* PROBLEM DESCRIPTION
Go through the data from its first line and retype each line, stopping once the line containing "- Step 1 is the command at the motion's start" has been retyped.
[[ SOURCE MATERIAL, beginning ]]
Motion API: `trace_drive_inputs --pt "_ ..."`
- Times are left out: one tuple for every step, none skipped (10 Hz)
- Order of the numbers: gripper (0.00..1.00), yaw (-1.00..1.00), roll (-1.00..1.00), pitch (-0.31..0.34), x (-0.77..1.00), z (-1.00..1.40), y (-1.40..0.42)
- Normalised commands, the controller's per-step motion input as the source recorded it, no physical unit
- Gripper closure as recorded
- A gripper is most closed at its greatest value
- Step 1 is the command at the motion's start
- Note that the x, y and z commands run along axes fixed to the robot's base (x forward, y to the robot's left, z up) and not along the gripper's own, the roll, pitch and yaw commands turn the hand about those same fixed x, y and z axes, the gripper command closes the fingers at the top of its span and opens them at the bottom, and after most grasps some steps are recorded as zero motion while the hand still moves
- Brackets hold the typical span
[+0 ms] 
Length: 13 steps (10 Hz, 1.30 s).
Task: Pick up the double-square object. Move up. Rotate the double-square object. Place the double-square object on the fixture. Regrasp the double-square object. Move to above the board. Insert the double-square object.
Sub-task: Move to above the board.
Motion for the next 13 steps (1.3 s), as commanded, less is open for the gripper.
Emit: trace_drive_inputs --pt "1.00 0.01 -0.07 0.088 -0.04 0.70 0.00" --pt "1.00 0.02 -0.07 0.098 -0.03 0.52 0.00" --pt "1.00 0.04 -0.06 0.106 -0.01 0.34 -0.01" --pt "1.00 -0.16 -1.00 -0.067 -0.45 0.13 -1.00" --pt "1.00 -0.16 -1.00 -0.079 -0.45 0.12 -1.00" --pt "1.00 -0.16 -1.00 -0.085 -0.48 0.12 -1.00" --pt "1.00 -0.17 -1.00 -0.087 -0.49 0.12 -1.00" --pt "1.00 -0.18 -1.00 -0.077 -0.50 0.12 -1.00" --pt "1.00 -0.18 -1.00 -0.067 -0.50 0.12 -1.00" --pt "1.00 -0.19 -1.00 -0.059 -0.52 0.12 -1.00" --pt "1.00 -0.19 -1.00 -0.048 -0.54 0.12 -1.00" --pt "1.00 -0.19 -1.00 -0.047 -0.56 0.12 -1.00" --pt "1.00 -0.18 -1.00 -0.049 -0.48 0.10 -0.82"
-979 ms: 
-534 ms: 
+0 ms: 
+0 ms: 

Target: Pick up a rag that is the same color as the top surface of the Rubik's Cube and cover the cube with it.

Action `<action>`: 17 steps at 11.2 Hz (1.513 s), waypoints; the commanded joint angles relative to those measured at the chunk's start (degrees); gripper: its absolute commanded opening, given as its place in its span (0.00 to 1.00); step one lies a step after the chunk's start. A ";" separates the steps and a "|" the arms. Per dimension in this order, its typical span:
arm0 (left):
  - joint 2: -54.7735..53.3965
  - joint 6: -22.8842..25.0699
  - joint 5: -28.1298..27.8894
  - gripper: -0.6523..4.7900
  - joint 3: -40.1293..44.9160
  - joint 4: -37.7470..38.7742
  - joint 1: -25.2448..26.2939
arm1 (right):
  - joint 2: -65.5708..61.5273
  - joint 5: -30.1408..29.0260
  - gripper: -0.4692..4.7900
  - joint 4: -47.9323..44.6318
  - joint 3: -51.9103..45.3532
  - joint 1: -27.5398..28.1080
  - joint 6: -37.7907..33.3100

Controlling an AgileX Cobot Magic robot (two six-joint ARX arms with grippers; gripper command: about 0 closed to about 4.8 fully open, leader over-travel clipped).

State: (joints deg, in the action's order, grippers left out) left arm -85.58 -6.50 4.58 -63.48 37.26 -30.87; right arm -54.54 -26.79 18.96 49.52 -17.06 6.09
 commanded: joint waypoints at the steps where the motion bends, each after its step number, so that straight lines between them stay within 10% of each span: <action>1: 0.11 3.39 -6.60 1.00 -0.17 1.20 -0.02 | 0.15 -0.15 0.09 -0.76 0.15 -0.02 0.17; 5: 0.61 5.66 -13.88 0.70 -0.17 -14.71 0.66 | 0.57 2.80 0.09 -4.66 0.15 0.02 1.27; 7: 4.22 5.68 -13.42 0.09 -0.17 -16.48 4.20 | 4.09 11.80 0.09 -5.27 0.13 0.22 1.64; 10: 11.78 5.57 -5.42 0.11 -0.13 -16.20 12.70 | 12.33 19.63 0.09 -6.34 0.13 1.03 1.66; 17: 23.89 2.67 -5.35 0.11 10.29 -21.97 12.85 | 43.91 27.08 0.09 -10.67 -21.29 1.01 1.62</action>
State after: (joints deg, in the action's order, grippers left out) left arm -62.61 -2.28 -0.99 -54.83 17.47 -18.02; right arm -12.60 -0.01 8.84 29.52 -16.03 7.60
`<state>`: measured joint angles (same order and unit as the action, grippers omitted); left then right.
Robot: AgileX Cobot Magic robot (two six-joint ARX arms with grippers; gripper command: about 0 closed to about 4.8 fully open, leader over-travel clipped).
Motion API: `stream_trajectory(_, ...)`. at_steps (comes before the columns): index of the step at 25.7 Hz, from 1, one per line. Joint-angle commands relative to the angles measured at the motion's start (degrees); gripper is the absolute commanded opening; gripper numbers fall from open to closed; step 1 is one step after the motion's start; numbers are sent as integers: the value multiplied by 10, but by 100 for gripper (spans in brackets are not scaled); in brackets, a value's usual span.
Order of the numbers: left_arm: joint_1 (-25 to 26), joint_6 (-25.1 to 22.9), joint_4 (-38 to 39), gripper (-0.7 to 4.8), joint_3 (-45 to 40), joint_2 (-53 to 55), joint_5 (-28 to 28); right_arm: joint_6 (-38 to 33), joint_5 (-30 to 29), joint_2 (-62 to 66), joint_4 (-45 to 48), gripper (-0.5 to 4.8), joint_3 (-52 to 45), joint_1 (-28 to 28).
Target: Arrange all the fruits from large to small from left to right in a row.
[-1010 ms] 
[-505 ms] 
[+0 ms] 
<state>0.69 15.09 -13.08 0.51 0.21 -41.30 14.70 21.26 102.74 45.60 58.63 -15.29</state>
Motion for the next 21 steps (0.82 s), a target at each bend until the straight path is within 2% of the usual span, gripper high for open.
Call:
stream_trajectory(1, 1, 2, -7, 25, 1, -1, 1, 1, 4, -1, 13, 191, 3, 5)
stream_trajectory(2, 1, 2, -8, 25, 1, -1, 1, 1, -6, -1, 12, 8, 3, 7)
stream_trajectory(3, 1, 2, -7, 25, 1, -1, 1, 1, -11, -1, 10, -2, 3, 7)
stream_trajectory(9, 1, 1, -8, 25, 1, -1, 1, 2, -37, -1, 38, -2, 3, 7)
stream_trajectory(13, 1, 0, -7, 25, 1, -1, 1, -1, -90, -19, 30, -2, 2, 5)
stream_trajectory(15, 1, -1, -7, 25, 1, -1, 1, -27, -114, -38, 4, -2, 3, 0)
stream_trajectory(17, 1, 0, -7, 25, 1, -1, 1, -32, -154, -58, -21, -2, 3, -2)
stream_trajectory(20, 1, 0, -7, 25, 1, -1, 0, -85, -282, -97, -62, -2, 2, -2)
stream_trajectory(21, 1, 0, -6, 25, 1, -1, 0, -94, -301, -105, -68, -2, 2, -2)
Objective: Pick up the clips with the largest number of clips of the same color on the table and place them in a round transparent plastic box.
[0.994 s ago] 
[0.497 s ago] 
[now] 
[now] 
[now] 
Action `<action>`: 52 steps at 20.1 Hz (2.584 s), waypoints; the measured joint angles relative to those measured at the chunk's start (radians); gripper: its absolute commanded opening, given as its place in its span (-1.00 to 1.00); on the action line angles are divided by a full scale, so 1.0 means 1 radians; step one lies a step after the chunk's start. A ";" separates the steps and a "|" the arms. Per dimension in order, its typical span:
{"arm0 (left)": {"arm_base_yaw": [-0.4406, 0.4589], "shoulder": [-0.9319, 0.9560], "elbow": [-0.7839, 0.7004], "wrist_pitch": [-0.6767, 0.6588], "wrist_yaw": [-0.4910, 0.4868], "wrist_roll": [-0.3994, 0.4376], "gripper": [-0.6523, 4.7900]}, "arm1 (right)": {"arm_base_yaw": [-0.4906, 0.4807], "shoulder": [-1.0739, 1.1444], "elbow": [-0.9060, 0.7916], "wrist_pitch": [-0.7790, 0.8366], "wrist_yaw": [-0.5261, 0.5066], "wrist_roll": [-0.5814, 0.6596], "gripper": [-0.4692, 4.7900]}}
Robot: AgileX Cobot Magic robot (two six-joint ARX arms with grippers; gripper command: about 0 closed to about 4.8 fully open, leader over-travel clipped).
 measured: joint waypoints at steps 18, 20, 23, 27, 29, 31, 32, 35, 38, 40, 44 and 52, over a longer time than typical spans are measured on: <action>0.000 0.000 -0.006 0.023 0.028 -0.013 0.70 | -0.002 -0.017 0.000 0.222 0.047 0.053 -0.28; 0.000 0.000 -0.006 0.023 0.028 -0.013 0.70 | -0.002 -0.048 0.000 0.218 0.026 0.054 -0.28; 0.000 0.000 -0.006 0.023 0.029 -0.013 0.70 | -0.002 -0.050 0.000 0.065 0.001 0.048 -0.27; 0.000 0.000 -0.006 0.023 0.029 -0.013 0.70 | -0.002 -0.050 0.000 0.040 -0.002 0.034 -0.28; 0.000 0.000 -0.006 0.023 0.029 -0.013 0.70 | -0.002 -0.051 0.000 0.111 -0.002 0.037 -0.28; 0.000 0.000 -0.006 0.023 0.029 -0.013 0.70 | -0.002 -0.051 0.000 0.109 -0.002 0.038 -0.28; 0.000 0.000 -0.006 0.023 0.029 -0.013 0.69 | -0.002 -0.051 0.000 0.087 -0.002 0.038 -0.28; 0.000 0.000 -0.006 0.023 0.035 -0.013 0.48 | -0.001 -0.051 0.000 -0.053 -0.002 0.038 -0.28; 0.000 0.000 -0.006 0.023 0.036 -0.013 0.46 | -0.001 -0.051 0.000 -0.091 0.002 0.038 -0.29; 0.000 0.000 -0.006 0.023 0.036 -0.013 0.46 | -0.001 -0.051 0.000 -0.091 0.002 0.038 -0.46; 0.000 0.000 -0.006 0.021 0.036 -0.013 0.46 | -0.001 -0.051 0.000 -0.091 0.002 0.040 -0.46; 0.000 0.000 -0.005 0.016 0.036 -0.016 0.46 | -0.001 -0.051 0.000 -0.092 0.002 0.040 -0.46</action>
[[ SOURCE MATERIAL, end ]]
* EXPECTED ANSWER
Motion API: `trace_drive_inputs --pt "_ ..."`
- Times are left out: one tuple for every step, none skipped (10 Hz)
- Order of the numbers: gripper (0.00..1.00), yaw (-1.00..1.00), roll (-1.00..1.00), pitch (-0.31..0.34), x (-0.77..1.00), z (-1.00..1.40), y (-1.40..0.42)
- Normalised commands, the controller's per-step motion input as the source recorded it, no physical unit
- Gripper closure as recorded
- A gripper is most closed at its greatest value
- Step 1 is the command at the motion's start

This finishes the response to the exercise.